Directions for this task
Only lines holding "document" are needed; copy each of them from the data below.

Data to examine
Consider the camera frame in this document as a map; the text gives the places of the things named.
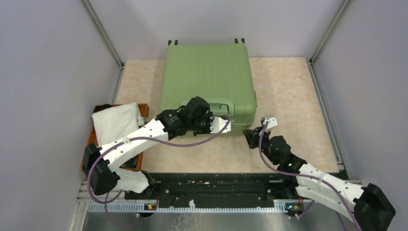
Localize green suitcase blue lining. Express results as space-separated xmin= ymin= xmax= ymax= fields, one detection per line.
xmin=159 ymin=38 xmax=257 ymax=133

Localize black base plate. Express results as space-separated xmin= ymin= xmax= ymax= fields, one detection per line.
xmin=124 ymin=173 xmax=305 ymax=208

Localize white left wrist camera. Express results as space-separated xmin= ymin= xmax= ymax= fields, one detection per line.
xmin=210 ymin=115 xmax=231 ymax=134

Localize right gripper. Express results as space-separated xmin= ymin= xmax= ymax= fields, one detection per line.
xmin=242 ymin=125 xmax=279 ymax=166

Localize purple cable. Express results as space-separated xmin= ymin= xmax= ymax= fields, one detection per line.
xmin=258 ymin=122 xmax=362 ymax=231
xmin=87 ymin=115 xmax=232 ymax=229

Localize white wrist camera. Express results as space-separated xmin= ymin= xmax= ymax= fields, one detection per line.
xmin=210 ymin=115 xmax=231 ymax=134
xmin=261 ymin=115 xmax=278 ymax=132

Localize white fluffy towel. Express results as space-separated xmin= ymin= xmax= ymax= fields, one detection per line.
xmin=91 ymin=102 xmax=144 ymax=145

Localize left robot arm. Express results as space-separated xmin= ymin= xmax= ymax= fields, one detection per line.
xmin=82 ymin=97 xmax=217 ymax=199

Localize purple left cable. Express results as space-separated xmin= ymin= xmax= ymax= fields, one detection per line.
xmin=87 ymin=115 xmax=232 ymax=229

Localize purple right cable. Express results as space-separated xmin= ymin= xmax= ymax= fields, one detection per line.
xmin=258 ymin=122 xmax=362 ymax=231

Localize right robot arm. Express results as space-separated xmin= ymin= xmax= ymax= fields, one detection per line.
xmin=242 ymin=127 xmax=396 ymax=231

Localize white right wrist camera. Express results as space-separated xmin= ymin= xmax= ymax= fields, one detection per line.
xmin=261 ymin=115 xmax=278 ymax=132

--

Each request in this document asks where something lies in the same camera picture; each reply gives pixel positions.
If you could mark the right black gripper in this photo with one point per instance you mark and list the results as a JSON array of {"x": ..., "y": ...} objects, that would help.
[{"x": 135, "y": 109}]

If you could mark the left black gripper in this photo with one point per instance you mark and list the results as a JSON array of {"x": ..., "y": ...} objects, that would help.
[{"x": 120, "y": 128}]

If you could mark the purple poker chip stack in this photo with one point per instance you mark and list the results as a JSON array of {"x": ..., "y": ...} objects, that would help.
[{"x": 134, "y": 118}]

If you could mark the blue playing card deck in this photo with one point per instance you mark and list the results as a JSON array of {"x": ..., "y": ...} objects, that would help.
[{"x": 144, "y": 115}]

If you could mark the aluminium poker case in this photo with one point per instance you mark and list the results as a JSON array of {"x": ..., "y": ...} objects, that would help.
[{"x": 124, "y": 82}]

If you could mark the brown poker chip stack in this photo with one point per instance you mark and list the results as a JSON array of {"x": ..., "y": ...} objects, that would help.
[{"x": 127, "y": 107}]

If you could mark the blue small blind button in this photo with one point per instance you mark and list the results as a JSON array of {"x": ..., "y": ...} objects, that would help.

...

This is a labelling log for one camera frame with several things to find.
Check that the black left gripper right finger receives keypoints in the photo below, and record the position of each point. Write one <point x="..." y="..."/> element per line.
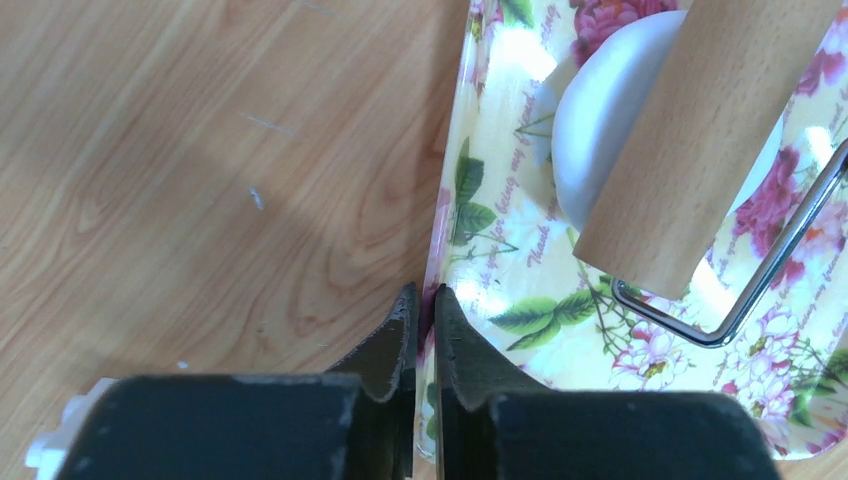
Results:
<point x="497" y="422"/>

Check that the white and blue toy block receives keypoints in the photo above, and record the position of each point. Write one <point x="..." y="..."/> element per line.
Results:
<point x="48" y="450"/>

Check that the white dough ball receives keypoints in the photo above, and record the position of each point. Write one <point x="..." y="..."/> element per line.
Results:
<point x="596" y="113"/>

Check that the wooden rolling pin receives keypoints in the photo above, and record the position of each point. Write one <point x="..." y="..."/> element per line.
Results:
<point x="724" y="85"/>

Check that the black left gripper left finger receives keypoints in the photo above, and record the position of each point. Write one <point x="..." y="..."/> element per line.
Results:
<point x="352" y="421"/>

Finished task
Consider the camera frame in this document as a map; the text gives the places of the things named.
Each request in this document asks where something lies in the same camera picture; each reply gives pixel positions.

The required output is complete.